#### [What is required]
From the data that follows, print exactly the lines starting at the one containing "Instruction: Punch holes" and ending at the one containing "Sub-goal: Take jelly"; include both of them and nothing more.

[Records contained in a dataset]
*** Block opens ***

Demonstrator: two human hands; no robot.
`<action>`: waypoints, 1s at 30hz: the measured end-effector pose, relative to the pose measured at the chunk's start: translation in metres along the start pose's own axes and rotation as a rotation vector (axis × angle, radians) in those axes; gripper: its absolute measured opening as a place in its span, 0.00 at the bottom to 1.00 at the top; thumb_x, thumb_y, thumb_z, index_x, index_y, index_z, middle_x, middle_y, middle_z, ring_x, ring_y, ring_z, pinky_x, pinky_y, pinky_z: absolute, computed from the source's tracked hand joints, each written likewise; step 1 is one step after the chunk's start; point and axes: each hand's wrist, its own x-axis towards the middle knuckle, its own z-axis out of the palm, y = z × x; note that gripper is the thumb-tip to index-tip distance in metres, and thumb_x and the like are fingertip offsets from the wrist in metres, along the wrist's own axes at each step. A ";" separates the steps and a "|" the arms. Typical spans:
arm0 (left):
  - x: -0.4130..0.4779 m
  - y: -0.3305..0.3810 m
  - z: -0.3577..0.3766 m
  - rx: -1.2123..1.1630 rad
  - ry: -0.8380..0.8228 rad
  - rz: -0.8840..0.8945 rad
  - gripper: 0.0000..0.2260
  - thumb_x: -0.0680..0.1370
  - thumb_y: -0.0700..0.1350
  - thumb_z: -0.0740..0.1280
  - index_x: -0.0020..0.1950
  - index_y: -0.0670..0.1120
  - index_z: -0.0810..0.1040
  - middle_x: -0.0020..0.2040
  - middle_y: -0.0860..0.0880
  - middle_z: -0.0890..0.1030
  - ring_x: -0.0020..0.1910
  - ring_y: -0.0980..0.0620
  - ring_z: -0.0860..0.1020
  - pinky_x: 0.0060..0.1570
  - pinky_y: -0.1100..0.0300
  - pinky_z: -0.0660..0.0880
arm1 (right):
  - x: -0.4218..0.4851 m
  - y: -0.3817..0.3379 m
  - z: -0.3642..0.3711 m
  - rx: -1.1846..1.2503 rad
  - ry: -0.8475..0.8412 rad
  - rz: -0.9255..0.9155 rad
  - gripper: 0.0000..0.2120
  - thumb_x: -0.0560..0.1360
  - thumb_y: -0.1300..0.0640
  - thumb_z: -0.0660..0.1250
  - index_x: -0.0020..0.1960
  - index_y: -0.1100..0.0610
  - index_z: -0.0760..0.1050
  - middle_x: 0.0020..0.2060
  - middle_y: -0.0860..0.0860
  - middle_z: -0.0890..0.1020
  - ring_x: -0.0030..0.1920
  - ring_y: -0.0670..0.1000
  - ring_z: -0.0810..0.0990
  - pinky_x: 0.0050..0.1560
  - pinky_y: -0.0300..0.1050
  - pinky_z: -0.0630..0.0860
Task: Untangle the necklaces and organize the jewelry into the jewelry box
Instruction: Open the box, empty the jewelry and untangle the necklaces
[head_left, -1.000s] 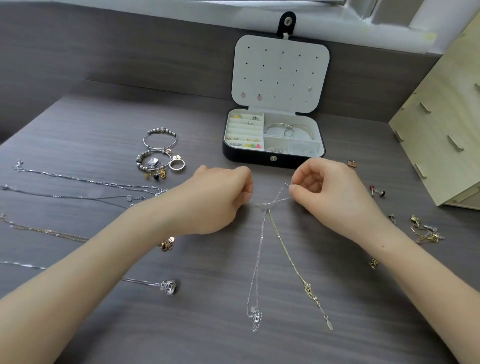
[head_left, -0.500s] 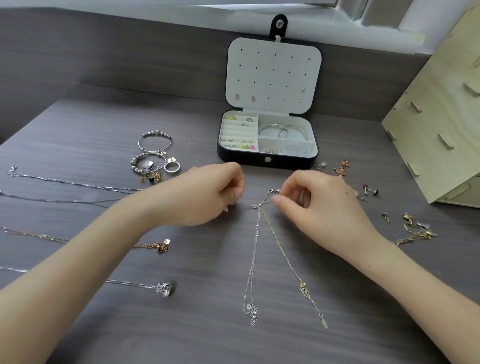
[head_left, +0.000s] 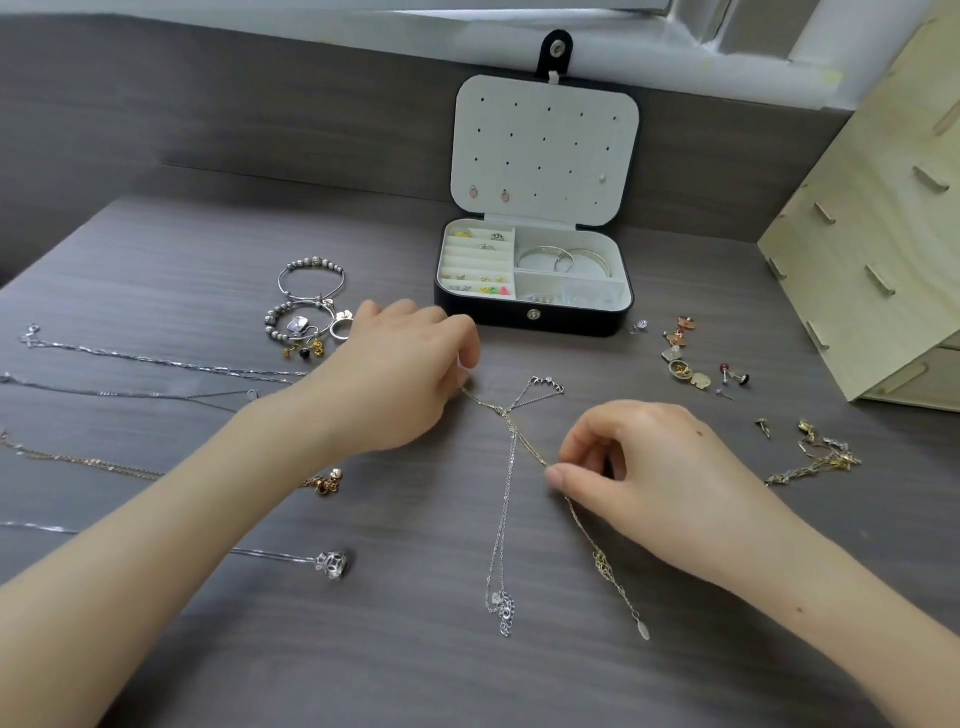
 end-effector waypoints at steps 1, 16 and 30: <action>-0.001 0.001 0.001 0.023 0.077 0.025 0.07 0.80 0.44 0.59 0.56 0.49 0.73 0.50 0.51 0.75 0.53 0.44 0.71 0.48 0.53 0.60 | 0.003 0.002 -0.001 0.019 0.034 -0.023 0.06 0.72 0.48 0.69 0.38 0.47 0.74 0.32 0.42 0.75 0.34 0.41 0.71 0.36 0.33 0.64; -0.066 0.007 0.008 -0.030 0.054 0.368 0.22 0.71 0.43 0.54 0.54 0.60 0.82 0.53 0.50 0.80 0.47 0.45 0.78 0.44 0.55 0.65 | 0.025 0.008 -0.001 0.104 -0.027 -0.007 0.11 0.66 0.44 0.74 0.35 0.50 0.77 0.28 0.44 0.76 0.31 0.42 0.72 0.35 0.39 0.67; -0.065 0.000 -0.003 -0.220 0.091 0.333 0.15 0.73 0.47 0.57 0.51 0.56 0.81 0.47 0.57 0.80 0.44 0.56 0.74 0.43 0.53 0.66 | 0.017 0.012 -0.003 0.244 -0.024 -0.101 0.05 0.69 0.51 0.73 0.36 0.49 0.78 0.30 0.45 0.78 0.32 0.43 0.72 0.33 0.35 0.67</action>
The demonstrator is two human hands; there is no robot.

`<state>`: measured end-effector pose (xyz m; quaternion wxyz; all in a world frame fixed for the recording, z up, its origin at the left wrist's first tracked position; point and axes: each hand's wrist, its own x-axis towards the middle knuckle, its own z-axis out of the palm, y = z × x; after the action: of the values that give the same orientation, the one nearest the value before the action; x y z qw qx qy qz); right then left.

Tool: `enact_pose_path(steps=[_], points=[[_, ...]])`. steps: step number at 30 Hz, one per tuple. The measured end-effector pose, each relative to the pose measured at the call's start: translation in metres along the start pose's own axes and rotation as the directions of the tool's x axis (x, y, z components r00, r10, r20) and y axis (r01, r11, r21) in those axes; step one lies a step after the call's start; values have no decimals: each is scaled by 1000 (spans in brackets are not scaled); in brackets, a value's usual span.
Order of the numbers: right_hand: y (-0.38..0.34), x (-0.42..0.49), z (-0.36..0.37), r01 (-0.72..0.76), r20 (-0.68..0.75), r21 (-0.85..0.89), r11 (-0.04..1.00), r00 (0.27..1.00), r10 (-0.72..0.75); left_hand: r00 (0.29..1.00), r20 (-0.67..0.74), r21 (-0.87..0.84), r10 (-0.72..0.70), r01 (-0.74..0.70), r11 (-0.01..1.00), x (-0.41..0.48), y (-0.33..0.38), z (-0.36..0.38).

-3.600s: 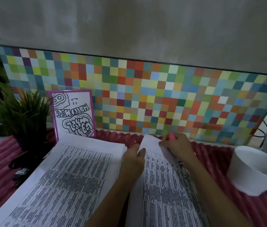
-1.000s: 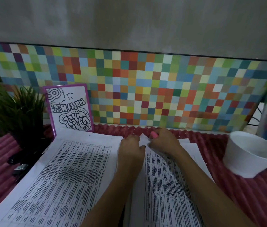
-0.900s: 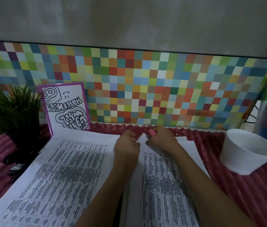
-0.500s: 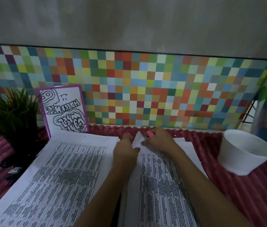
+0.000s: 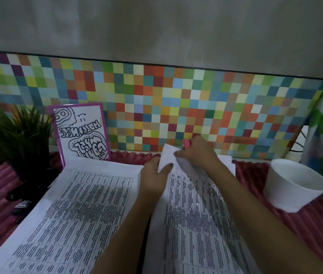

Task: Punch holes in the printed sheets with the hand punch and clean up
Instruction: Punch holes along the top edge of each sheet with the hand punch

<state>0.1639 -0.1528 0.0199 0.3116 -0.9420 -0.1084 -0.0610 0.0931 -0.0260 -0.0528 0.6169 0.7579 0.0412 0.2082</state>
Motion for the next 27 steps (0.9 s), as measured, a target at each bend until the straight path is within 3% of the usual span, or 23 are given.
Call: enact_pose_path(steps=[5,8,15,19,22,27], points=[[-11,-8,-18,174,-34,-121,977,983,-179,999,38,-48,-2,4,999,0,4,0],[-21,-17,-26,254,98,-195,947,966,-239,999,34,-107,3,1,994,-2,9,2],[-34,-27,-29,246,223,-148,958,952,-210,999,-11,-155,34,-35,987,-4,11,3],[-34,-28,-30,185,152,-57,981,973,-174,997,-16,-71,78,-78,994,-6,9,3],[-33,-31,-31,168,188,-29,985,969,-160,995,-11,-52,100,-100,994,-5,6,6],[-27,-24,-31,142,45,-32,989,989,-141,988,-25,-28,154,-154,988,-5,5,7]])
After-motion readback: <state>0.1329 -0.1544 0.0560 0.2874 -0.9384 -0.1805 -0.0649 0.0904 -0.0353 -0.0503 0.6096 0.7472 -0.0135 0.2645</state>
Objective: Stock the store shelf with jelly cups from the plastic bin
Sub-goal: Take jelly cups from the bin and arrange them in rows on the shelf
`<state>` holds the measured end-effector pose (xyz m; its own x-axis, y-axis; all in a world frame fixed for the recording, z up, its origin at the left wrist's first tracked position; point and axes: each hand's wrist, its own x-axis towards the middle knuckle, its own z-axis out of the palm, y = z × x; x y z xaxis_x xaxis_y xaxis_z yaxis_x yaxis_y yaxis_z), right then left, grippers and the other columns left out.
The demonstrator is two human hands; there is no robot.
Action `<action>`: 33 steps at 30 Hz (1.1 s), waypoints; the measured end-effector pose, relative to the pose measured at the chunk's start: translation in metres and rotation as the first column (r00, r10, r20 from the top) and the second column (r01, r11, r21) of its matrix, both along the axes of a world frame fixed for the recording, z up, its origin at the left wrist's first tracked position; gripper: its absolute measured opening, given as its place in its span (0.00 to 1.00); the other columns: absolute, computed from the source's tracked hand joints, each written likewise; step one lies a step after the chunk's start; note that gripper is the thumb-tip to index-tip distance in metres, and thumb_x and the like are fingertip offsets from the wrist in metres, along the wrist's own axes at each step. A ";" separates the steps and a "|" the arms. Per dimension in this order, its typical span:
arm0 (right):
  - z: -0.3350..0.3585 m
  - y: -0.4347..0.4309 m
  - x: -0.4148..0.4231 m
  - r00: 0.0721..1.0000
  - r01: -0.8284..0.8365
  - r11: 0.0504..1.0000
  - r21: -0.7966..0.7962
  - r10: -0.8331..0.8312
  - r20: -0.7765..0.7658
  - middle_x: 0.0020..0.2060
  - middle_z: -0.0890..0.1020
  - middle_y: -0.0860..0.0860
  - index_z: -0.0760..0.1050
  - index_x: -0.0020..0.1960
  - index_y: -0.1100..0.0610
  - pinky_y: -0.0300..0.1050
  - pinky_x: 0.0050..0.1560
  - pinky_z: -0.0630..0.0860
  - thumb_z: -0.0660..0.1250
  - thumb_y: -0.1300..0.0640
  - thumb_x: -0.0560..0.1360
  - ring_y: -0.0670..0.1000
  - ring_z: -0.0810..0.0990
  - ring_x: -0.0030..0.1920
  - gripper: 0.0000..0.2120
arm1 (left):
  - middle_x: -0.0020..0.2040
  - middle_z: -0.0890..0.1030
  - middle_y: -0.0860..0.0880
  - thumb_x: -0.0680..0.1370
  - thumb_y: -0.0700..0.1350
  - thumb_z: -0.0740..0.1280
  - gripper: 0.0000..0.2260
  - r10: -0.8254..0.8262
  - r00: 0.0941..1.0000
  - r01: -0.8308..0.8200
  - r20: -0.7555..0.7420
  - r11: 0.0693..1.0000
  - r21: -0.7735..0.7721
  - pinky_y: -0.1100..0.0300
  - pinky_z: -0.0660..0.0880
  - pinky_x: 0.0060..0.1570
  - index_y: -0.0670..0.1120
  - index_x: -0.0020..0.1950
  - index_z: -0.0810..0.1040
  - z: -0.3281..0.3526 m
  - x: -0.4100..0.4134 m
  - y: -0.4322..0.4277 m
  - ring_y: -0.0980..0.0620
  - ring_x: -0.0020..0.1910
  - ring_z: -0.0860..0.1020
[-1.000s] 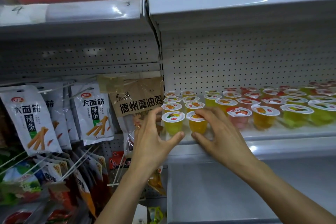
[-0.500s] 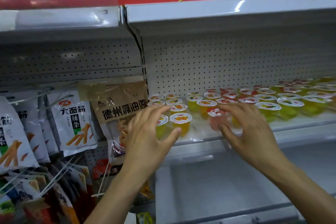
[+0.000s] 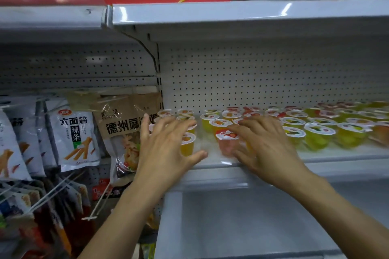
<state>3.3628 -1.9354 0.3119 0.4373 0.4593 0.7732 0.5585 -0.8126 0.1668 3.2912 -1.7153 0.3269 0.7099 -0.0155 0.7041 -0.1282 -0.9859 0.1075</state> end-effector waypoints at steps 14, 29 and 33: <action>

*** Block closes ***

#### [Exercise result]
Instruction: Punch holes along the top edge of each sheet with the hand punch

<state>0.1639 -0.1528 0.0199 0.3116 -0.9420 -0.1084 -0.0610 0.0931 -0.0260 -0.0528 0.6169 0.7579 0.0412 0.2082</state>
Motion for the next 27 steps (0.9 s), as measured, a target at each bend until the straight path is within 3% of the usual span, or 23 are given.
Call: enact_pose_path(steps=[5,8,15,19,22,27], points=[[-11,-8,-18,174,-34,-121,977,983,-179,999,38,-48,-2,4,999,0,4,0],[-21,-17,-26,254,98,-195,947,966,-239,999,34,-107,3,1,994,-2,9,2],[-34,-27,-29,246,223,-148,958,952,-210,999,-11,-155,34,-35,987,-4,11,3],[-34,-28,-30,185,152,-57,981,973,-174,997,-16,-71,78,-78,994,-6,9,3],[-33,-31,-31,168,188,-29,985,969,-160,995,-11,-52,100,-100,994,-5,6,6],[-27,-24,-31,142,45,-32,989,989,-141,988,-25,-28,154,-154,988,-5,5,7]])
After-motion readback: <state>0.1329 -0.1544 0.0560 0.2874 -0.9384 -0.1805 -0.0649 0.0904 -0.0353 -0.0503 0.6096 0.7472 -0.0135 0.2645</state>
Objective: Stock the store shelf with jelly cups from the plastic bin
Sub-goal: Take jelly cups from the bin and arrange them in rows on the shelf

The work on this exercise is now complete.